Template for bound - Githubissues

micheledoro commented 2 years ago

I have added in the /templates/ folder a first proposal for the template file for the bounds. There are severa things to agree upon:

what columns do we put?
what metadata do we put?

I made a proposal: we can prepare one file per target per paper, including different channels (e.g. Segue in this paper for bb, tt channel). However, changing meta and columns we can change the number of files we generate (e.g. we can have one file per paper, one file per bound, etc). Think about it. It is clear that we better start with a final template for the data, so that later on importing would be easy.

moritzhuetten commented 2 years ago

Great, thanks! I actually propose one file for each bound/curve (so only two columns, mass and sigmav), because when sampling by hand it is impossible to sample various curves at the same x-axis values. To then later plotting curves together (spline-interpolation) transformation on the same grid might be useful anyway. I propose to add the follwing metadata:

{reference: "Title of the paper"}
{doi: "DOI of the paper"}
{arxiv: "arXiv ID of the paper"}
{instrument: "Instrument name"}
{year: "year of publication"}
{month: "month of publication"}
{source: "Target name"}: I propose to follow the phrasing of our paper, e.g. "MW Inner Halo".
{channel: "channel name"}: I propose to use tex format, such that the meta data can be directly used for nice plotting/displaying of the channel.
{confidence "Confidence level as fraction, i.e. 0.95" }
{dmfraction: "fraction of branching channel"}: is this really useful/needed?
{figure: "Description"}: I propose to refer to the paper figure from which the data was extracted.
{comment: "Any comments on the result"}
{status: "Status of file"}

For the file names, I propose: year_instrument_target_channel.ecsv

digits/precision? I propose that seven digits are enough.

I put an example file according to this proposition in bounds/hess/2016_hess_gc_bb.ecsv.
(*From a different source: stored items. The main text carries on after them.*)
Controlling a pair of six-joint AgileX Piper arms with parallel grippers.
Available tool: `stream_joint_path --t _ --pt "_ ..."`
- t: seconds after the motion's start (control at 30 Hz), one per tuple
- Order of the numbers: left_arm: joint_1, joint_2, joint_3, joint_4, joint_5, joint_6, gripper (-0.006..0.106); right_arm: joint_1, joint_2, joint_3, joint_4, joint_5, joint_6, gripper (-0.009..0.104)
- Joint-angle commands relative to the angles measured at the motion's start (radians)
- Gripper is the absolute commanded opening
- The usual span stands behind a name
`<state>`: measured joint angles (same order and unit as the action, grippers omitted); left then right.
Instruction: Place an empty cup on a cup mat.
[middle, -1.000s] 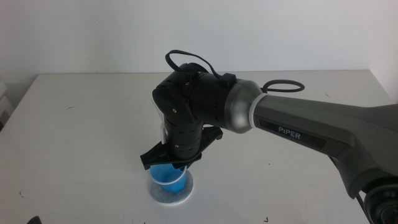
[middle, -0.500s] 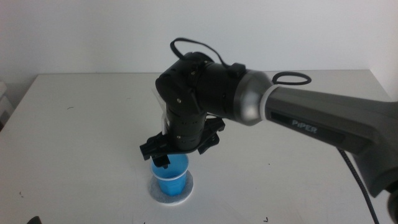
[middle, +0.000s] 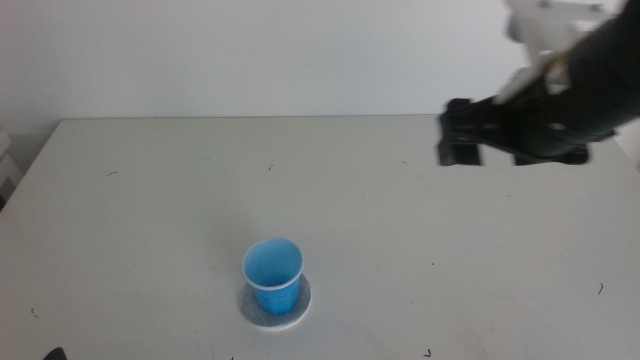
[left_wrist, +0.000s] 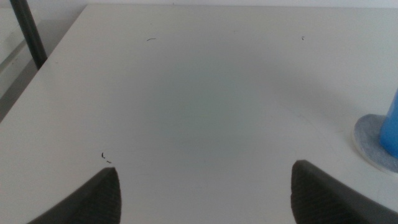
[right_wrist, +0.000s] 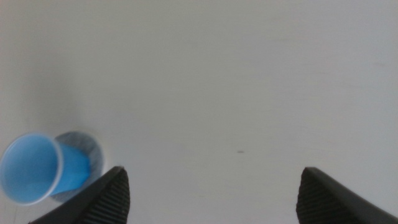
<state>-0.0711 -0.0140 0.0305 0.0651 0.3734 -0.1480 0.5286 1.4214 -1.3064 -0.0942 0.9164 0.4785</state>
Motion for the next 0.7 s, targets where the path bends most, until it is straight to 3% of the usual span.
stream_joint_path --t 0.0,0.23,0.4,0.57,0.67 --pt "0.001 -0.006 -0.006 0.000 -0.068 -0.011 0.105 -0.082 -0.160 0.086 0.005 -0.089 -0.009 0.078" --pt "0.001 -0.006 -0.006 0.000 -0.068 -0.011 0.105 -0.340 -0.550 0.334 0.011 -0.156 -0.071 0.078" --pt "0.001 -0.006 -0.006 0.000 -0.068 -0.011 0.105 -0.475 -0.755 0.435 0.020 -0.175 -0.320 0.078" --pt "0.001 -0.006 -0.006 0.000 -0.068 -0.011 0.105 -0.534 -0.910 0.585 0.071 -0.300 -0.491 0.079" --pt "0.001 -0.006 -0.006 0.000 -0.068 -0.011 0.105 -0.534 -1.001 0.684 0.087 -0.372 -0.507 0.082"
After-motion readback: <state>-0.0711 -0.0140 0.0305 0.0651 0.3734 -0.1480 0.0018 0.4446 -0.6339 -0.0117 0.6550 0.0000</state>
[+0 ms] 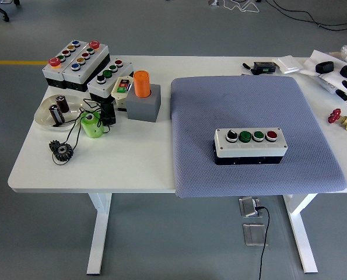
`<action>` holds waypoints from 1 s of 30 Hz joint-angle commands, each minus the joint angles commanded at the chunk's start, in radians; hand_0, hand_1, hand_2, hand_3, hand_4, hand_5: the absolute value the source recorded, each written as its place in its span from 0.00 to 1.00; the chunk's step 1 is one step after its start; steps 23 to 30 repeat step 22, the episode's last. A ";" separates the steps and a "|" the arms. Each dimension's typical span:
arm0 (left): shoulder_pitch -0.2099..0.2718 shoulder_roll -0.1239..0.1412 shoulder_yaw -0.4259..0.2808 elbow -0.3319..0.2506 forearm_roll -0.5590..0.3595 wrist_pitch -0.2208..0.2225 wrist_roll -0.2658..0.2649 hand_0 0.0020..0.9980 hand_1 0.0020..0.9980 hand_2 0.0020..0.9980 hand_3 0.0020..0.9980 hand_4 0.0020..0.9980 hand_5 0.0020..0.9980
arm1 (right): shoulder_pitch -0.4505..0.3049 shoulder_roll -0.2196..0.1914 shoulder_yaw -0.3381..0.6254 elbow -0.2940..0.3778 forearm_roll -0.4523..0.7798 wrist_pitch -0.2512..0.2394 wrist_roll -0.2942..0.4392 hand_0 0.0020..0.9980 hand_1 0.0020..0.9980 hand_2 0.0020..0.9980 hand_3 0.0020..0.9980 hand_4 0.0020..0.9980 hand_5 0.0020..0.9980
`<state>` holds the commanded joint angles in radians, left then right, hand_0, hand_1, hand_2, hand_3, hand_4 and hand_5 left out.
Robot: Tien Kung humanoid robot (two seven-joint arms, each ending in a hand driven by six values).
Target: Pick up the button,place it on the desk,press the button,press the button
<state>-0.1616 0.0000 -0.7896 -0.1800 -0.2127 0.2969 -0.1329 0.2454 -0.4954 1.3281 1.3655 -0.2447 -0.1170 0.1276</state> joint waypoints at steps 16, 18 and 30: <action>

moritzhuetten commented 2 years ago

And propose to add # %Part of https://github.com/moritzhuetten/DMbounds. Licensed under a XXX license - see LICENSE.rst line at top of file. We also should agree which license we want to use for the project.

micheledoro commented 2 years ago

You convinced me for the two columns.

As for the metadata, all is ok expect I would not put the month of the paper, do you think it's needed in case of multiple papers per year? In that case I would use e.g. 2020b.

As for the file name, I propose instead

instrument_year_target_channel.ecsv

We can also define the name of experiment as (capital in the plots, small in the file names)

MAGIC, CTA, SWGO, HAWC, LHAASO, VERITAS, WHIPPLE, LAT

and channels (latex in the plot, text in the file name):

bb,tautau,ee,tt,WW,gg,Zg,... b\bar{b},\tau^+\tau^-,e^+e^-,t\bat{t},W^+W^-,\gamma\gamma,Z\gamma,...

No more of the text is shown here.